Once you find the line with "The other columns" in the data that follows, repeat it and every line after it exactly, through the line with "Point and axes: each".

Input data START

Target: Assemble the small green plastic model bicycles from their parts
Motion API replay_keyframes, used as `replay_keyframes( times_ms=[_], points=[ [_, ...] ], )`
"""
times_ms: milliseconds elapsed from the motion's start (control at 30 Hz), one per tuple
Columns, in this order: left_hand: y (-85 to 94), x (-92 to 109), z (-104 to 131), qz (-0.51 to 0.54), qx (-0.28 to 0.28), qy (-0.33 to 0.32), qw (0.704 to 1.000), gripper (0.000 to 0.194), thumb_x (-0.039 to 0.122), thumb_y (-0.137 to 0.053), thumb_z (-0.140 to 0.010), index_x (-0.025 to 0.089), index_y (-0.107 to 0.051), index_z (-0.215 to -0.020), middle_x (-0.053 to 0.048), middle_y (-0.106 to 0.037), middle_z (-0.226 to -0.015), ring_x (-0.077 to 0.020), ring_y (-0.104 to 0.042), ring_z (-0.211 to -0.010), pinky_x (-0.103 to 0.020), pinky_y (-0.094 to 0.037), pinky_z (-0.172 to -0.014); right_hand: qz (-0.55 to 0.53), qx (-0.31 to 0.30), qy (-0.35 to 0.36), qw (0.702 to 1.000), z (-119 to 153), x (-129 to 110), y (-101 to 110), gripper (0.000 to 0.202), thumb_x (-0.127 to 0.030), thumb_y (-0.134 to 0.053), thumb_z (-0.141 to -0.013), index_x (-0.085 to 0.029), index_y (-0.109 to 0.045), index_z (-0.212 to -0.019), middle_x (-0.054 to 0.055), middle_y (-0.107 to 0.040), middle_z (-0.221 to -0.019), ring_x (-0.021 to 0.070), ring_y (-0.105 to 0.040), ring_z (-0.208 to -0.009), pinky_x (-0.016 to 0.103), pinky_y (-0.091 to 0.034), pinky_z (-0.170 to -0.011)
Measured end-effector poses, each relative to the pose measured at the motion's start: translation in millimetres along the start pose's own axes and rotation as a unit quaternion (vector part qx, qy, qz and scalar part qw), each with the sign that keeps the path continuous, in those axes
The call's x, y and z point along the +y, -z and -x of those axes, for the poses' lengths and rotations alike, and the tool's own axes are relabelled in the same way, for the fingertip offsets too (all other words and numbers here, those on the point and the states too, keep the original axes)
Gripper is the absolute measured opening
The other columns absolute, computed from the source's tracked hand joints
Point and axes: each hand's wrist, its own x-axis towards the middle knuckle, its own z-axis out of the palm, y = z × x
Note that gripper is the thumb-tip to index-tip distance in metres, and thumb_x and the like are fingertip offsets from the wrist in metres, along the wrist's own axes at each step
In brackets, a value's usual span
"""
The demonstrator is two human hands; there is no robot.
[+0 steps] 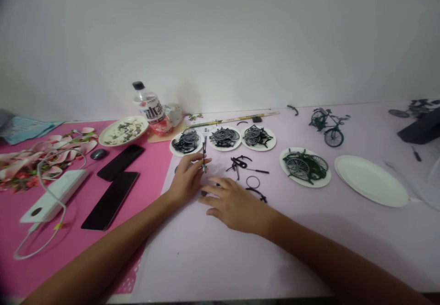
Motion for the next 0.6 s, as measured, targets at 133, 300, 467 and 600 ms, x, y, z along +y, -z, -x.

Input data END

Solution to the exercise:
The other columns absolute, computed from the source's tracked hand joints
Point and axes: each hand's wrist, its own x-axis towards the middle knuckle, its own z-axis out of the palm, y = z × x

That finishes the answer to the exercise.